Dalam studi yang diterbitkan di Nature pada 15 Oktober lalu ini dijelaskan tingkat permukaan laut global telah naik sejak 1900 dengan rata-rata 1,5 milimeter per tahun. Laju ini menjadi yang tertinggi selama empat milenium terakhir.

"Laju kenaikan permukaan laut global sejak 1900 adalah laju tercepat setidaknya selama empat milenium terakhir," kata Yucheng Lin, peneliti pasca-doktoral di Rutgers yang juga ilmuwan di Badan Penelitian Ilmiah dan Industri Nasional Australia (CSIRO) di Hobart.

Lin melakukan riset ini bersama Robert Kopp, seorang Profesor Terkemuka di Departemen Ilmu Bumi dan Planet di Fakultas Seni dan Ilmu Pengetahuan.

"Karya Dr. Lin menunjukkan bagaimana data geologi dapat membantu kita memahami lebih baik ancaman yang dihadapi kota-kota pesisir saat ini," kata Kopp, dikutip dari Scitechdaily.

Lin menyebut percepatan kenaikan muka laut disebabkan dua pendorong utama, yakni meluasnya pemanasan global dan mencairnya gletser.
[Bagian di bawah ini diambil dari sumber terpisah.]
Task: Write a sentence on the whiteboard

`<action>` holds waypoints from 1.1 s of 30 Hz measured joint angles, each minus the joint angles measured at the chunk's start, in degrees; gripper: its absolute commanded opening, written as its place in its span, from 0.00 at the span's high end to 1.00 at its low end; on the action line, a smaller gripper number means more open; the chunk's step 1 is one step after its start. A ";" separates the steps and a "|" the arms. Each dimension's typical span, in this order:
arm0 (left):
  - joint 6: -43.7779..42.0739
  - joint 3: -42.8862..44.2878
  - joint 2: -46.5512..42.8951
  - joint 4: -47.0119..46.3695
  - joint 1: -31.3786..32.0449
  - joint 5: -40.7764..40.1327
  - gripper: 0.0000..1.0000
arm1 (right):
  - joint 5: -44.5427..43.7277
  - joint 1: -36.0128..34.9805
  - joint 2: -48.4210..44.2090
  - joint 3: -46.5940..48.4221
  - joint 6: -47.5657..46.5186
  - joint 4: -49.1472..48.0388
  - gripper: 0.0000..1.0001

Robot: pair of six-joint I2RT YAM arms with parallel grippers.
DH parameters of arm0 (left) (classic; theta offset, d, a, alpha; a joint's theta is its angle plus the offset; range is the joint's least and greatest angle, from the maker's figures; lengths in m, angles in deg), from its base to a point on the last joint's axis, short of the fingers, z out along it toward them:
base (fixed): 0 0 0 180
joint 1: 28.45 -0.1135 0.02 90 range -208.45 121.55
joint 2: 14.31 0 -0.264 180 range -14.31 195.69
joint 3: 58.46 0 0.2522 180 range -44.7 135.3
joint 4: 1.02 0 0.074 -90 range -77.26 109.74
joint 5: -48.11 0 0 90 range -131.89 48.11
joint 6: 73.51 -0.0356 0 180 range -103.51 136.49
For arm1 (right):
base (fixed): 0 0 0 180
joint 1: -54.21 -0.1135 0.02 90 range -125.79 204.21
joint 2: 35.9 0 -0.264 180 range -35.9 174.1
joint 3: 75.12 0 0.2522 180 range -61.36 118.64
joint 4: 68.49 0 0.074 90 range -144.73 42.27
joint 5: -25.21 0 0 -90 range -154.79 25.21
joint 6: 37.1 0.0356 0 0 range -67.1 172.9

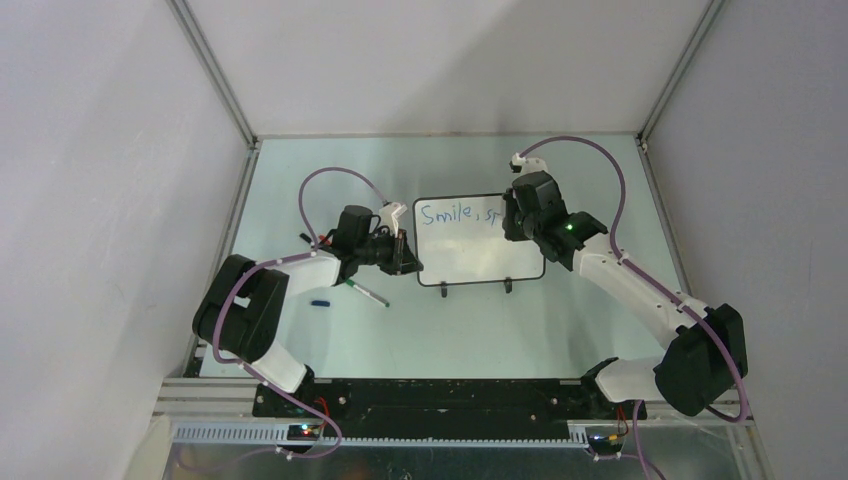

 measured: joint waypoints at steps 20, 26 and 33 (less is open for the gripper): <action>0.00 0.00 -0.09 0.17 0.00 -0.04 0.84 | 0.61 -0.92 0.00 0.00 -1.09 0.04 1.00; 0.00 0.00 -0.09 0.17 0.00 -0.04 0.84 | 1.18 -1.01 0.00 0.00 -1.29 0.00 1.00; 0.00 0.00 -0.09 0.17 0.04 -0.02 0.84 | 2.21 -1.03 -1.16 -0.13 -1.38 -0.31 1.00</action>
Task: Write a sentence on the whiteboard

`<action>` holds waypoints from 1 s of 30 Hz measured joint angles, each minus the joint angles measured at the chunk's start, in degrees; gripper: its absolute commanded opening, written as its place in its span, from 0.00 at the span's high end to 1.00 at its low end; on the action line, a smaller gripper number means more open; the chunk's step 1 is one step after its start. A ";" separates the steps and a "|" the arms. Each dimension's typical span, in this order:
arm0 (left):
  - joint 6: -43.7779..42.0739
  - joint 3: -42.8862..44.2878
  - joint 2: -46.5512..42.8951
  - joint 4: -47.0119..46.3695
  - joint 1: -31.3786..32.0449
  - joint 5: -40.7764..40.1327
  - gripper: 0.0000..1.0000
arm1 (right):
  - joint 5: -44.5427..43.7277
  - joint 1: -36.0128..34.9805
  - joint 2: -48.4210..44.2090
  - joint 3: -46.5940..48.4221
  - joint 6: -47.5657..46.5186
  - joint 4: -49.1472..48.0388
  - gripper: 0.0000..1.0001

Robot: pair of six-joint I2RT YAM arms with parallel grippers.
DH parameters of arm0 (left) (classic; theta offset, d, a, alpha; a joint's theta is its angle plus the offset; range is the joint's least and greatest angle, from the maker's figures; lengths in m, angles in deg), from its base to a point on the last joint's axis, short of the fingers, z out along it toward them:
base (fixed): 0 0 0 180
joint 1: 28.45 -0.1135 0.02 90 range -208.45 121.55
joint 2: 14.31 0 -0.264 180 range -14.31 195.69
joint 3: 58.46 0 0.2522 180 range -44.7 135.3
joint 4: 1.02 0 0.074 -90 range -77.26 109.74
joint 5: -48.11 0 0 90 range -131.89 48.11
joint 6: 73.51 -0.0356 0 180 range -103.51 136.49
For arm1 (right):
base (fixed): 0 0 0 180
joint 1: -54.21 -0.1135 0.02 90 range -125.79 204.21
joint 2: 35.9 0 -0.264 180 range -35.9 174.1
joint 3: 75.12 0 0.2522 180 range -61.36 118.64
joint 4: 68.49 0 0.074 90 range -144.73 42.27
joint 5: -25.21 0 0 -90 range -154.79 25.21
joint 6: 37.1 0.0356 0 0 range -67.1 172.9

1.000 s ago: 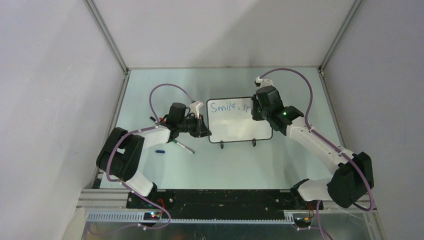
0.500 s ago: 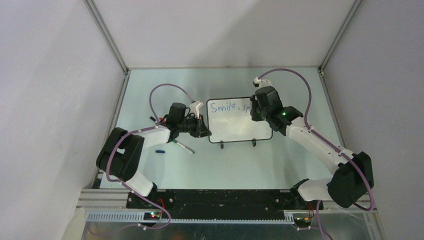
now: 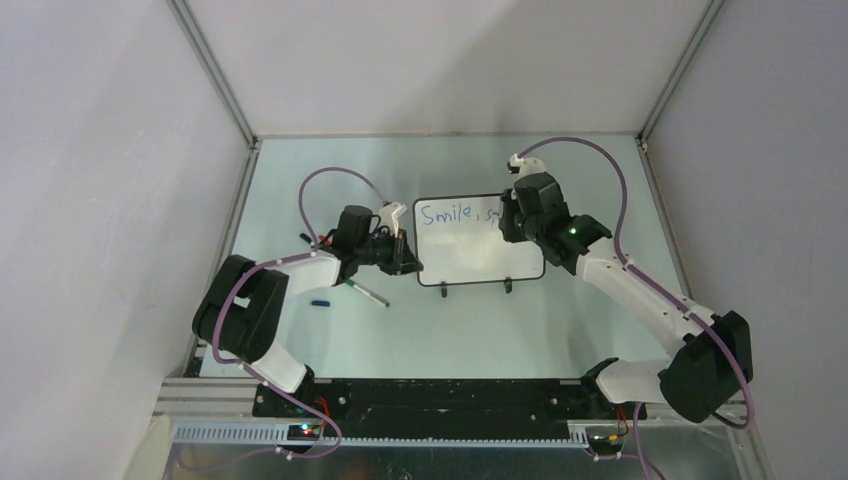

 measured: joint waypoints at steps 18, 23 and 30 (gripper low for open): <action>0.00 0.00 0.00 0.00 0.00 0.00 0.84 | -0.55 2.54 -4.90 -2.08 0.13 -2.56 1.00; 0.00 0.00 0.00 -0.02 0.00 0.00 0.84 | -0.28 2.51 -3.98 -2.32 0.13 -2.56 1.00; 0.00 0.00 0.00 0.00 0.00 0.00 0.84 | -0.22 2.54 -3.28 -2.36 0.11 -2.64 1.00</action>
Seiring pemanasan planet akibat perubahan iklim, lautan menyerap panas dan mengembang. Pada saat yang sama, lapisan es di Greenland dan Antartika mencair, menambah lebih banyak air ke lautan.

"Panasnya bumi membuat lautan menyerap lebih banyak volume, Dan gletser merespons lebih cepat karena ukurannya lebih kecil daripada lapisan es, yang seringkali seluas benua. Kita melihat percepatan yang semakin meningkat di Greenland saat ini," kata Lin.

Kota di China tenggelam

Meski kenaikan permukaan laut merupakan masalah global, China menghadapi ancaman lain.

Banyak kota besar dan penting secara ekonomi di China, seperti Shanghai, Shenzhen, dan Hong Kong, terletak di daerah delta, yang secara alami rentan terhadap penurunan muka tanah karena dibangun di atas sedimen tebal dan lembut. Penurunan muka tanah ini diperburuk oleh aktivitas manusia.

"Kami telah dapat mengukur laju alami kenaikan permukaan laut di wilayah ini," kata Lin.

"Namun, intervensi manusia, terutama penarikan air tanah, membuatnya terjadi jauh lebih cepat," tambahnya.

Penurunan tanah merujuk pada proses perlahan-lahan tenggelamnya permukaan Bumi. Hal ini dapat terjadi secara alami akibat proses geologis atau disebabkan aktivitas manusia seperti pengambilan air tanah.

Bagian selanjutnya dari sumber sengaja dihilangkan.